* [Task prompt]
The reply should be an exact repeat of the listing, with no pictures in it.

* [Given data]
########
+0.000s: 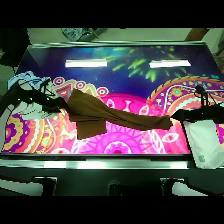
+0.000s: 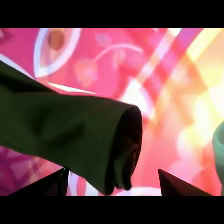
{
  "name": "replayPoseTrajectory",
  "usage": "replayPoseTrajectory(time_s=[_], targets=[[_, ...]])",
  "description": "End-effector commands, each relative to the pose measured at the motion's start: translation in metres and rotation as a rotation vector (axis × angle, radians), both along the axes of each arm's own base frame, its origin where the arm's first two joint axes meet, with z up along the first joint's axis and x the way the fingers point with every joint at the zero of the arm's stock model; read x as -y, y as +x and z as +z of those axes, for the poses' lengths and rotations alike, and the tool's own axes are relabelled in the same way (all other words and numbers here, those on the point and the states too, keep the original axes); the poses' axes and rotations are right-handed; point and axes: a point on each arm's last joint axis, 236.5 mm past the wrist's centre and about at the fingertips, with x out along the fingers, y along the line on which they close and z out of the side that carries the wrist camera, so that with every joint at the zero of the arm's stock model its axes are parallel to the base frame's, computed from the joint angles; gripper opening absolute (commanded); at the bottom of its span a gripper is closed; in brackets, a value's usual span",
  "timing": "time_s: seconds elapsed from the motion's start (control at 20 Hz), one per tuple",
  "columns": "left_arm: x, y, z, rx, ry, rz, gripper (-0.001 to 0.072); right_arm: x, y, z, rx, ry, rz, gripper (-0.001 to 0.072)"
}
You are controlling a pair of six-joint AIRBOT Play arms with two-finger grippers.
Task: Fold the shirts.
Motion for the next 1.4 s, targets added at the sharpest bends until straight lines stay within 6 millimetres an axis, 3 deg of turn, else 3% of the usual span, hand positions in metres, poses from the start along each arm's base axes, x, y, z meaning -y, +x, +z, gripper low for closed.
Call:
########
* [Written response]
+0.000s: 
+0.000s: 
{
  "name": "replayPoseTrajectory",
  "usage": "replayPoseTrajectory(time_s=[_], targets=[[_, ...]])",
  "description": "End-effector commands, each relative to the pose measured at the motion's start: translation in metres and rotation as a rotation vector (axis × angle, radians), both along the axes of each arm's own base frame, its origin where the arm's first two joint axes meet, with z up along the first joint's axis and x the way the fingers point with every joint at the zero of the arm's stock model; read x as -y, y as +x and z as +z of those axes, for the poses' lengths and rotations alike, and the tool's own axes are relabelled in the same way (all other words and numbers here, those on the point and the states too, keep the original axes); the poses' axes and rotations are right-handed; point and axes: a point on each arm's last joint axis, 236.5 mm past the wrist's centre and about at the fingertips, with x out along the fingers, y along the line on which they close and z out of the side that carries the wrist camera, so that with every joint at the zero of the arm's stock model its axes are parallel to the base frame's, computed from the joint angles; gripper opening absolute (commanded); at the bottom of its span a gripper is closed; in brackets, a value's usual span",
  "timing": "time_s: seconds elapsed from the motion's start (control at 20 Hz), one per tuple",
  "columns": "left_arm: x, y, z, rx, ry, rz, gripper (-0.001 to 0.072); right_arm: x, y, z, rx, ry, rz, gripper (-0.001 to 0.072)"
}
You are controlling a pair of six-joint AIRBOT Play arms with two-finger grippers.
Task: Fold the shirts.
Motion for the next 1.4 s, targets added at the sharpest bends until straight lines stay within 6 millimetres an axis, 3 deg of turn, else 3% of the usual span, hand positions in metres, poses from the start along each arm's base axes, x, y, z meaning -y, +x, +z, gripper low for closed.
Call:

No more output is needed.